Since 2008, chronic lymphocytic leukemia (CLL) has been defined by the presence of a persisting monoclonal B-cell population ≥5 × 109 cells per liter, whereas monoclonal expansions below this limit are classified as monoclonal B-cell lymphocytosis (MBL).1 MBL has been detected up to 6 years before CLL diagnosis. 2-5 Clinically, MBL is categorized as high count (HC) or low count (LC), based on a cutoff of 0.5 × 109 cells per liter.4 LC MBL can be detected in up to 12% of the elderly population and is found at increased prevalence in relatives of patients with CLL.6-9 HC MBL cases progress to CLL requiring treatment at a rate of ∼1% per year.4 

A key factor for risk stratification of patients with CLL is the somatic hypermutation status of the immunoglobulin heavy variable (IGHV) gene.10 CLL cases with mutated IGHV (M-CLL) genes are generally characterized by a more prolonged indolent disease course than cases of CLL with unmutated IGHV genes (U-CLL).11 Another prognostically relevant immunogenetic feature of CLL concerns the stereotypy of the B-cell receptor (BcR) immunoglobulins (IGs).12 Indeed, distinct stereotyped subsets can be defined by the expression of shared sequence motifs and are associated with particular presentations and outcomes.10,12

In this context, we aimed to gain insight into the composition of the BcR IG repertoire during the early stages of CLL through the in-depth study of samples taken up to 22 years before diagnosis.
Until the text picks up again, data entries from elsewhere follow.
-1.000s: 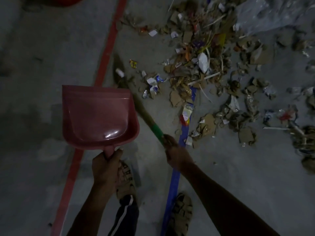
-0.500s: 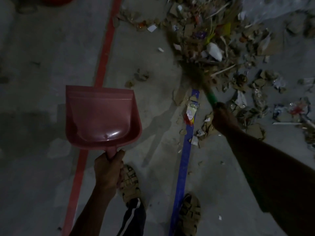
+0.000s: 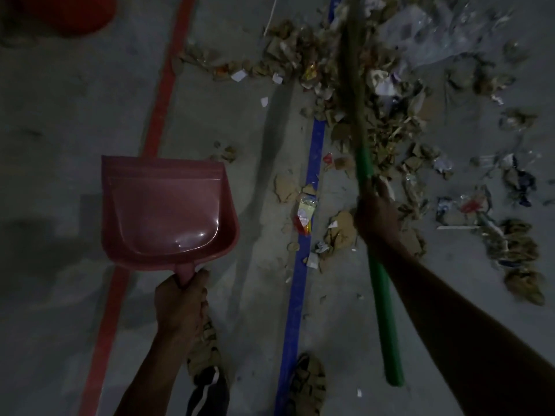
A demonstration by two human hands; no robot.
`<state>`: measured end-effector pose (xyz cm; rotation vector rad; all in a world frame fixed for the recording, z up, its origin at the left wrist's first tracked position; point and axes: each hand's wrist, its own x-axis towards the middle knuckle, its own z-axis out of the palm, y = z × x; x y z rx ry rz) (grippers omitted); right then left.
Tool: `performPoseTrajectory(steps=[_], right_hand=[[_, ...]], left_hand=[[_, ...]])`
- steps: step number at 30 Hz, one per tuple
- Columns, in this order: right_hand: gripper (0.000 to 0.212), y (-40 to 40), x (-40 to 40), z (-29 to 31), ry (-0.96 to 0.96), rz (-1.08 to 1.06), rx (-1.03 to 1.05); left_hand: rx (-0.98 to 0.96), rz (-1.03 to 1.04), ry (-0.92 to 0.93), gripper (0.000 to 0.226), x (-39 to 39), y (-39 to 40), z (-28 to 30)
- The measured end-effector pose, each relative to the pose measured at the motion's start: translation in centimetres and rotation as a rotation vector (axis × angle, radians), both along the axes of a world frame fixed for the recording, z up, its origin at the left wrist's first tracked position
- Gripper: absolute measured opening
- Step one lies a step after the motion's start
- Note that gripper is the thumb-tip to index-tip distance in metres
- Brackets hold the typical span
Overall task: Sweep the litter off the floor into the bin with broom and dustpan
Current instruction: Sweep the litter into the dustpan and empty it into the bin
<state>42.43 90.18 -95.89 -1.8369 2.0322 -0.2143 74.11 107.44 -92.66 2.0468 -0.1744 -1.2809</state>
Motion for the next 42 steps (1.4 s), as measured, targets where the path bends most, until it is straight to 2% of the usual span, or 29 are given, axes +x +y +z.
performPoseTrajectory(steps=[5, 9, 12, 14, 17, 20, 24, 28, 30, 32, 34, 36, 39, 42], right_hand=[[0.061, 6.9, 3.9, -2.7, -0.067, 0.114, 0.142], [0.063, 10.8, 7.8, -4.7, -0.134, 0.316, 0.191], [0.064, 12.7, 10.8, -6.4, -0.106, 0.491, 0.266], [0.067, 13.4, 12.6, -7.6, -0.082, 0.608, 0.308], [0.069, 12.7, 14.3, -9.3, 0.037, 0.732, 0.377], [0.063, 9.6, 14.3, -9.6, 0.086, 0.635, 0.424], [0.05, 3.5, 12.4, -8.2, 0.148, 0.504, 0.385], [0.032, -1.7, 10.1, -5.7, 0.149, 0.144, 0.325], [0.03, -3.0, 9.5, -4.4, 0.137, 0.057, 0.261], [0.04, -3.6, 9.2, -3.1, 0.17, 0.068, 0.171], [0.062, -3.8, 9.3, -2.1, 0.279, 0.212, 0.13], [0.075, -3.8, 10.6, -1.2, 0.308, 0.288, 0.126], [0.076, -4.7, 13.8, 0.0, 0.243, 0.297, 0.126], [0.06, -6.8, 17.8, -0.6, 0.075, 0.293, 0.16]], left_hand=[[0.029, 0.056, -0.012, 0.038, 0.2, 1.1, -0.3], [0.05, 0.094, -0.023, 0.034, 1.7, 2.6, -0.5], [0.059, 0.103, -0.003, 0.028, 3.1, 3.7, -0.7], [0.07, 0.132, -0.02, 0.034, 4.0, 4.3, -0.9], [0.096, 0.141, -0.023, 0.035, 5.1, 4.5, -1.3], [0.118, 0.143, -0.025, 0.032, 6.4, 3.9, -1.7], [0.114, 0.121, -0.034, 0.032, 8.0, 2.3, -1.8], [0.068, 0.072, -0.005, 0.029, 9.3, 0.0, -1.2], [0.044, 0.041, 0.008, 0.029, 10.0, -1.3, -0.7], [0.043, 0.035, 0.023, 0.029, 10.7, -2.7, -0.1], [0.033, 0.041, 0.033, 0.029, 11.8, -4.0, 0.5], [0.014, 0.038, 0.044, 0.029, 12.9, -5.2, 1.3], [-0.018, 0.03, 0.044, 0.03, 14.5, -7.1, 2.3], [-0.055, 0.036, 0.042, 0.025, 15.7, -9.4, 2.3]])
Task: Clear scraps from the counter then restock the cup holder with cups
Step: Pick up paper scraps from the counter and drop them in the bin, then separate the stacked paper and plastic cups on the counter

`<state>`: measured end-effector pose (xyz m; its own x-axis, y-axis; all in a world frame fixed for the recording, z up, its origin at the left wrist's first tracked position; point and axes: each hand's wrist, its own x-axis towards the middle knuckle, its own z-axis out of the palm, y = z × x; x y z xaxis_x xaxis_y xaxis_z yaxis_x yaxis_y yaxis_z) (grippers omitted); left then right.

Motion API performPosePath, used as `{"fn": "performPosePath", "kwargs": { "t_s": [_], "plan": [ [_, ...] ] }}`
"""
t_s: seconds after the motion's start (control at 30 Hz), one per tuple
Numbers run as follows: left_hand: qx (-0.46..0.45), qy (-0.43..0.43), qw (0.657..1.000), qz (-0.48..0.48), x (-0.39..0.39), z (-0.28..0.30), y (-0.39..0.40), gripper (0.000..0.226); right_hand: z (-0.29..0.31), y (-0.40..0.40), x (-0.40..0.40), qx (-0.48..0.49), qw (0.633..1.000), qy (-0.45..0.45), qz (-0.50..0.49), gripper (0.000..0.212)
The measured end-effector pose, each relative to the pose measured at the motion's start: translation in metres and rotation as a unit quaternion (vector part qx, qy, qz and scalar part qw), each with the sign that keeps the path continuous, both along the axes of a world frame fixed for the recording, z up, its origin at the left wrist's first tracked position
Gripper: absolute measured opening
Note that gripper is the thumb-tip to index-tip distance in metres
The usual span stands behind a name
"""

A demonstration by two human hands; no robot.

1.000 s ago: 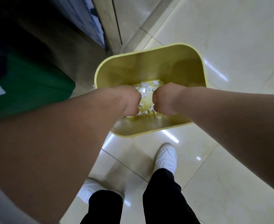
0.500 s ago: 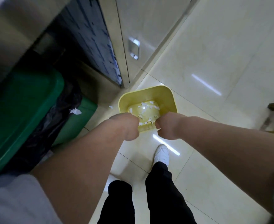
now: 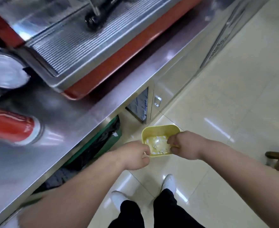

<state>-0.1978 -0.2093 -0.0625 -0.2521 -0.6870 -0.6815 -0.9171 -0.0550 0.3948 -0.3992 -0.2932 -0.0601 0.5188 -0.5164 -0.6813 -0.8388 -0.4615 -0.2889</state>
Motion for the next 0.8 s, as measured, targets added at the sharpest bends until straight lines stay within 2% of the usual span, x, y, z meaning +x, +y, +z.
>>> {"fn": "performPosePath", "kwargs": {
  "t_s": [0.13, 0.33, 0.53, 0.7, 0.8],
  "plan": [
    [-0.048, 0.034, 0.997, 0.052, 0.026, 0.054, 0.031, 0.029, 0.049, 0.010, 0.023, -0.032, 0.998, -0.031, 0.034, 0.040],
    [-0.096, -0.009, 0.987, 0.128, 0.073, 0.106, 0.080, 0.037, 0.106, 0.016, 0.095, -0.118, 0.975, -0.086, 0.164, 0.033],
    [-0.161, -0.042, 0.958, 0.232, 0.121, 0.145, 0.132, 0.031, 0.145, 0.040, 0.172, -0.137, 0.938, -0.142, 0.284, 0.019],
    [-0.190, -0.067, 0.921, 0.332, 0.155, 0.168, 0.184, 0.038, 0.158, 0.072, 0.228, -0.140, 0.913, -0.154, 0.351, 0.042],
    [-0.207, -0.070, 0.898, 0.381, 0.172, 0.170, 0.221, 0.040, 0.157, 0.099, 0.255, -0.147, 0.889, -0.170, 0.400, 0.044]
  ]
}}
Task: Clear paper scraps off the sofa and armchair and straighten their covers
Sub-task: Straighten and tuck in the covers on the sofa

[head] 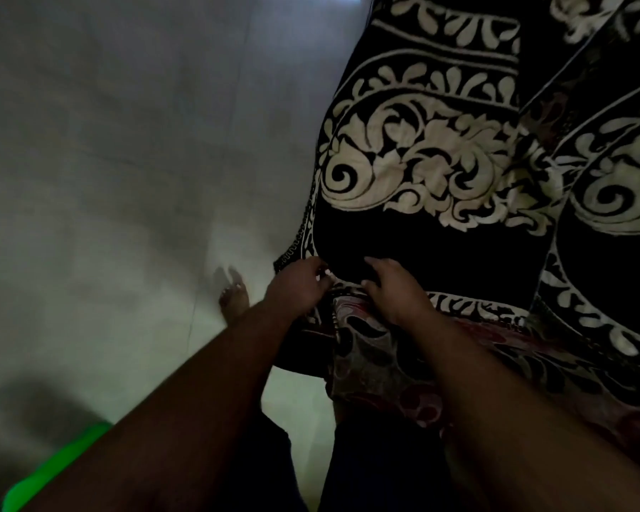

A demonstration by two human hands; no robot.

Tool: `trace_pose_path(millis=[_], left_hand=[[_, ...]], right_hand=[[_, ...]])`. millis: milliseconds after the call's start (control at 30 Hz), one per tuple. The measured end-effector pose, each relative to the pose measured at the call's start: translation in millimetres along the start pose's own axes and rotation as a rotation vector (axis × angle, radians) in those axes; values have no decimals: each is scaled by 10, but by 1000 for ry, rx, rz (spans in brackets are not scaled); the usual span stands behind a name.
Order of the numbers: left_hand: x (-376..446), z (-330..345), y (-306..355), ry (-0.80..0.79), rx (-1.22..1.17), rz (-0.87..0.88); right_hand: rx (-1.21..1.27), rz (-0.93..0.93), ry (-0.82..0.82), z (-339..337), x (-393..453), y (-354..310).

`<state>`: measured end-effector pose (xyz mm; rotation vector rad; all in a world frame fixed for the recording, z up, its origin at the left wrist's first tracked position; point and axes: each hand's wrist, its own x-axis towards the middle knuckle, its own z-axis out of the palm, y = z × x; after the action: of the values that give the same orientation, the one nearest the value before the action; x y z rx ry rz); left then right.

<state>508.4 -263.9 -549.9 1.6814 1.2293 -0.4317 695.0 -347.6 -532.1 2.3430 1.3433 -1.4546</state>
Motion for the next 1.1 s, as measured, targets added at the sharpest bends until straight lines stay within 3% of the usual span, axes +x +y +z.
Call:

Study subjects were participants in the European Prospective Investigation into Cancer and Nutrition (EPIC) cohort.13 For the current study, 124 healthy individuals who were later diagnosed with CLL or small lymphocytic leukemia along with 118 controls who were matched with regard to age, sex, blood draw date, and center were selected (supplemental Figure 1 and supplemental Table 1, available on the Blood Web site). Longitudinal samples were available for 22 of 124 patients. Postdiagnostic clinical data were available for 32 of 124 patients (supplemental Table 2). The timing of CLL diagnosis ranged from 1 month to 22 years after initial blood sampling. Genomic DNA was isolated from buffy coats obtained at blood sampling. Lymphocyte counts at the time of prediagnostic blood sampling were available for 28 patients and 28 matched controls. The immunoglobulin heavy chain (IGH) gene repertoire was sequenced using a leader-based IGH assay on an Illumina MiSeq (supplemental Table 6). The IGH repertoire was characterized using the ARResT/Interrogate immunoprofiler.14 Stereotyped subsets were annotated through the ARResT/AssignSubsets tool. For details, see supplemental Methods.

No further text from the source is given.